I have also tried Stila and those make my lashes fall as well. Try the Maybelline ones since they are drugstore brands they dont cost as much. Good luck 
	

	
	
		
		

		
		
	


	


_

 

Im not sure if this helps but you should curl then apply mascara.


----------



## Kuuipo (Feb 12, 2008)

Use eye makeup remover to remove mascara, or mineral oil or soap. Don't use something like vaseline which can get into the eyes and be an irritant-or leave a film that can destroy contact lenses. Eye makeup removers were meant to remove eyemakeup. Put some on a cotton pad, look down,and keep wiping. Wash your face after this. Mascara should be gone and lashes should be all intact.


----------



## BlahWah (Feb 12, 2008)

I've tried all sorts of non-WP mascara and NONE of them hold a curl on my stick-straight Chinese lashes.  If I want anything done, it has to be waterproof.  What I've heard is that it dries out your lashes and since it's harder to remove, you might break your lashes when doing so.

I've taken care to make sure my makeup remover does the job without too much effort on my part and Rimmel's Gentle eye makeup remover is my HG.  It's inexpensive, non-oily and doesn't require me to scrub my eyes.  I wash my face then soak 1/4 of a round cotton pad (it's enough for me and I like to conserve!) and hold it against my lashes with my eye closed.  Wiggling the pad helps the mascara come off a bit easier, but definitely no rubbing!

I love the Maybelline mascaras, they're great.  Not too fond of the Stylist, much prefer Volum'Express or Full 'n' Soft.


----------



## MAC_Pixie04 (Feb 13, 2008)

Waterproof mascara helps keep your lashes curled longer because it dries faster, so it's almost like putting hairspray on your hair to hold it than hair gel (which takes forever to dry usually)

I suggest a tubing mascara if you're going to do waterproof everyday.  Tubing mascaras wrap color around your lash and slide off the hairs gently instead of sticking to your lashes and needing to be nearly pulled off like most waterproof mascaras do.

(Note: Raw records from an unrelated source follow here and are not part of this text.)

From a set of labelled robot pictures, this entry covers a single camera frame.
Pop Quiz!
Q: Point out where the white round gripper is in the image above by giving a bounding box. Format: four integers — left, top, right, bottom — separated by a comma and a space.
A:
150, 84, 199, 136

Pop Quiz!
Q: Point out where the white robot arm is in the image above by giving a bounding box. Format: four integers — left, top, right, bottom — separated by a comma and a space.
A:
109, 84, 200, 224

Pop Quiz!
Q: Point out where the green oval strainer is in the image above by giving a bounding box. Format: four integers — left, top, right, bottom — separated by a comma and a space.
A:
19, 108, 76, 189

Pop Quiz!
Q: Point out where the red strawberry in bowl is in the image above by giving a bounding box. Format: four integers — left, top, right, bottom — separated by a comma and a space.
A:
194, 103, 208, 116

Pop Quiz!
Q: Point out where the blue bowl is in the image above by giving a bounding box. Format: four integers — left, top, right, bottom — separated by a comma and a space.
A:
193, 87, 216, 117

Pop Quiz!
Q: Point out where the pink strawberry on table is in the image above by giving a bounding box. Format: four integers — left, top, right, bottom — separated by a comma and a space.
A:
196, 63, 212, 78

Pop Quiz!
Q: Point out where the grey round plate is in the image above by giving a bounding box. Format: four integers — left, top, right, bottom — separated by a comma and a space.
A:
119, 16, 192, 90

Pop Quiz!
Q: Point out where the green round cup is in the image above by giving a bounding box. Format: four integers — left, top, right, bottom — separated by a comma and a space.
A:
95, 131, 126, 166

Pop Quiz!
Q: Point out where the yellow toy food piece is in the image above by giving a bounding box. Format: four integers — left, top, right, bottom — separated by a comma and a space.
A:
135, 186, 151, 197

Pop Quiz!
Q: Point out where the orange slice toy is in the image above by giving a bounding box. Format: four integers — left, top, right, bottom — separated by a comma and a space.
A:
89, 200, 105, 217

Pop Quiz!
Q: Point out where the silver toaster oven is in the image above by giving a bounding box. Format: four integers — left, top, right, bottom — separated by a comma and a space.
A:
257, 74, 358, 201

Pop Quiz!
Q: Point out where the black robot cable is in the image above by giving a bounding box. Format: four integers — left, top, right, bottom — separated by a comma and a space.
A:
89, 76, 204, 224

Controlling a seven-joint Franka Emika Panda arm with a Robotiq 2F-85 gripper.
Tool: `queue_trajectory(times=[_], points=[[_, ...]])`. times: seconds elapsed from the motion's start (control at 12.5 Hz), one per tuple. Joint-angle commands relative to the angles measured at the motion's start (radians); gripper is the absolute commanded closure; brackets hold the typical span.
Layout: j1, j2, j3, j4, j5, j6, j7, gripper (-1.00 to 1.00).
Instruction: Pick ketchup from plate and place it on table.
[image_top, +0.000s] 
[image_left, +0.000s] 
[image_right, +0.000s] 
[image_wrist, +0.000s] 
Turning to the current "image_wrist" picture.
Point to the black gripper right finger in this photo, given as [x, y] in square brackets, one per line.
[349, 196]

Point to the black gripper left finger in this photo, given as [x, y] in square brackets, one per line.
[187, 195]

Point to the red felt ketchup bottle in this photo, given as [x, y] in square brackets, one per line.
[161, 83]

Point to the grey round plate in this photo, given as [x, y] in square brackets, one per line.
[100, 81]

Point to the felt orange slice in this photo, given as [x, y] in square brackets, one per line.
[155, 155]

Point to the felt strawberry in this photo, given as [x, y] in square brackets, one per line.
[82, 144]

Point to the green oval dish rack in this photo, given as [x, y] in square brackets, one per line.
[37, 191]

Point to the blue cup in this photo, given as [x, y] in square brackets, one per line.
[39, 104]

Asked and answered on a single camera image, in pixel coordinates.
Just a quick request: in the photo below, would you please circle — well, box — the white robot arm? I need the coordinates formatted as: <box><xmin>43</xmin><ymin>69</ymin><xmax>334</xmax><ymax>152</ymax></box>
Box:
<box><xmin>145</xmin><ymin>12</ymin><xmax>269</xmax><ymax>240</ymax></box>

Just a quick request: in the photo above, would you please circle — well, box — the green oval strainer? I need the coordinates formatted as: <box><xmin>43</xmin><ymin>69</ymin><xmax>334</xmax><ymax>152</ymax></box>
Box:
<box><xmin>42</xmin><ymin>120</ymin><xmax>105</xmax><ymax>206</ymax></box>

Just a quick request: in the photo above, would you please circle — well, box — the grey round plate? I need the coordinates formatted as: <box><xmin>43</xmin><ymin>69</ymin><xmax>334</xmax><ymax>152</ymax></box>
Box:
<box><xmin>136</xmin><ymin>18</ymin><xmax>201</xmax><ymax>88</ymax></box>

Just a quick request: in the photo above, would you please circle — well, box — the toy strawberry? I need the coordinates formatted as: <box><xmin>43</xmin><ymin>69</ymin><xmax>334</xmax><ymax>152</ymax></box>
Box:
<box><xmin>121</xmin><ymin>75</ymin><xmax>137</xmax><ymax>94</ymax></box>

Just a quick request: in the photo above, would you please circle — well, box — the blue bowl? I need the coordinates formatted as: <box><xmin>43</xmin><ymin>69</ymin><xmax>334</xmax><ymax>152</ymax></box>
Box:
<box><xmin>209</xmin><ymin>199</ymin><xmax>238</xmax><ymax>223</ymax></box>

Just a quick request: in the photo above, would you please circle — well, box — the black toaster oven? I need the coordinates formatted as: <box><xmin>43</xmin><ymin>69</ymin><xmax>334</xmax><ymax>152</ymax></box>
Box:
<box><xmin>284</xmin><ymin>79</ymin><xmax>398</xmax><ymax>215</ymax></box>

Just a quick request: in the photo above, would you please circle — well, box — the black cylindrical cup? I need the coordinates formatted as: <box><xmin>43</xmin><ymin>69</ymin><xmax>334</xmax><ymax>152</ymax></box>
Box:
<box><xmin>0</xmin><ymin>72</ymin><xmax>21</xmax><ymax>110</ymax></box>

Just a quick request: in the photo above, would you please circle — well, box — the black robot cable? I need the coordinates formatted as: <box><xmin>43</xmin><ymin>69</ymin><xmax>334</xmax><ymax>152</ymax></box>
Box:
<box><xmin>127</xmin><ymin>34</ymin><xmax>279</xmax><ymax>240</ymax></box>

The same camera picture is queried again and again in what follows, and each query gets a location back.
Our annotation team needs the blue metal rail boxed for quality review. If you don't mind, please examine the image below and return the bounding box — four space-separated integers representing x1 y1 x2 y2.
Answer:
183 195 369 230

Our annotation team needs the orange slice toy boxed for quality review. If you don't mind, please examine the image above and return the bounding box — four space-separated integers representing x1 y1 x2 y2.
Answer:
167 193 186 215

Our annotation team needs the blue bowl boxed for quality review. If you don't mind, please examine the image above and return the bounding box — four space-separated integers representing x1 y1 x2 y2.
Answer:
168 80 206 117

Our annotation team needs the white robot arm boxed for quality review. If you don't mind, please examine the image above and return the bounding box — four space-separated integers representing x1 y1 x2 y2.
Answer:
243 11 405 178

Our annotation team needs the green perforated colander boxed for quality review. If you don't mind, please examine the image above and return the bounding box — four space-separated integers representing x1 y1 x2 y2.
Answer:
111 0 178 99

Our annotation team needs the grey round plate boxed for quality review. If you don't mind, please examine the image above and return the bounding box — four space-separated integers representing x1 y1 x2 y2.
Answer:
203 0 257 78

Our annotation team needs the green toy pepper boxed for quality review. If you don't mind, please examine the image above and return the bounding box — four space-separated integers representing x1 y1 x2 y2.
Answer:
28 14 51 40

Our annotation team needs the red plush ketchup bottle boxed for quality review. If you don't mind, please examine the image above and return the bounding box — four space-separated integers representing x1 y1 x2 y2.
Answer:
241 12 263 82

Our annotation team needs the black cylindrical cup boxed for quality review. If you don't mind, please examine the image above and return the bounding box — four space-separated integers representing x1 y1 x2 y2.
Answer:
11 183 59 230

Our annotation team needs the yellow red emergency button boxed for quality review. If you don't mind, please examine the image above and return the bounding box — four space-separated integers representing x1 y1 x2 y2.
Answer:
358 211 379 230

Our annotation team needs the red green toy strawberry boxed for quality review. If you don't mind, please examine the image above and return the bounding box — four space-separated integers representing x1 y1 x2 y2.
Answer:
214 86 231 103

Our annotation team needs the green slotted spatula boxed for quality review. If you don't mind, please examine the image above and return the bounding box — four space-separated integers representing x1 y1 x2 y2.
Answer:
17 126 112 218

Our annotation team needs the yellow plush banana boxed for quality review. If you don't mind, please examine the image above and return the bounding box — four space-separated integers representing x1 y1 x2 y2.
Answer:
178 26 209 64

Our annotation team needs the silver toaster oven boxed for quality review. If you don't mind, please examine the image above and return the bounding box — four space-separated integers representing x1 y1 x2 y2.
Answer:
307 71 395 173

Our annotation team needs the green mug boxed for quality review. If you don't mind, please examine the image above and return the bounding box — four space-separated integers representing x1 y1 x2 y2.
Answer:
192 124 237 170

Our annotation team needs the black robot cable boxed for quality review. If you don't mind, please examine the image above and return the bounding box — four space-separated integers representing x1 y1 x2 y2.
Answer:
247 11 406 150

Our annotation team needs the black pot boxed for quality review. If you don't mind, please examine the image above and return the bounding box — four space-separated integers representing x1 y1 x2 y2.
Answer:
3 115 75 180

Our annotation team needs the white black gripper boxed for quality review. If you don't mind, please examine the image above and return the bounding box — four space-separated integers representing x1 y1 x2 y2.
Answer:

To my knowledge, Kiss Me by Blinc isn't specifically designed or advertised as waterproof, but it's a tubing mascara and it's very popular because it does come off with warm water and light massaging (I can't consider a mascara to be waterproof if it comes off with just water lol...)  I use Too Faced Lash Injection, which is a waterproof tubing mascara.  I usually wash my face in the shower first, and the majority of the tubing will loosen, then I go over it with a cotton pad and makeup remover to get what's left.


----------



## COBI (Feb 13, 2008)

Quote:

   Originally Posted by *MAC_Pixie04* 

 
_To my knowledge, Kiss Me by Blinc isn't specifically designed or advertised as waterproof, but it's a tubing mascara and it's very popular because it does come off with warm water and light massaging (I can't consider a mascara to be waterproof if it comes off with just water lol...)_

 

You're right.  Technically, Kiss Me is advertised as "water-resistant", but I've had it not move during tears, rain, snow, and sweat (although I haven't tested all 4 at once.
	

	
	
		
		

		
		
	


	




)

From Blincinc.com: Kiss Me Mascara is the original mascara invented to form tiny water-resistant “tubes” around your lashes rather than painting them like conventional mascaras. Once applied, the tubes bind to your lashes and *cannot run, smudge, clump, or flake,* even if you cry or rub your eyes.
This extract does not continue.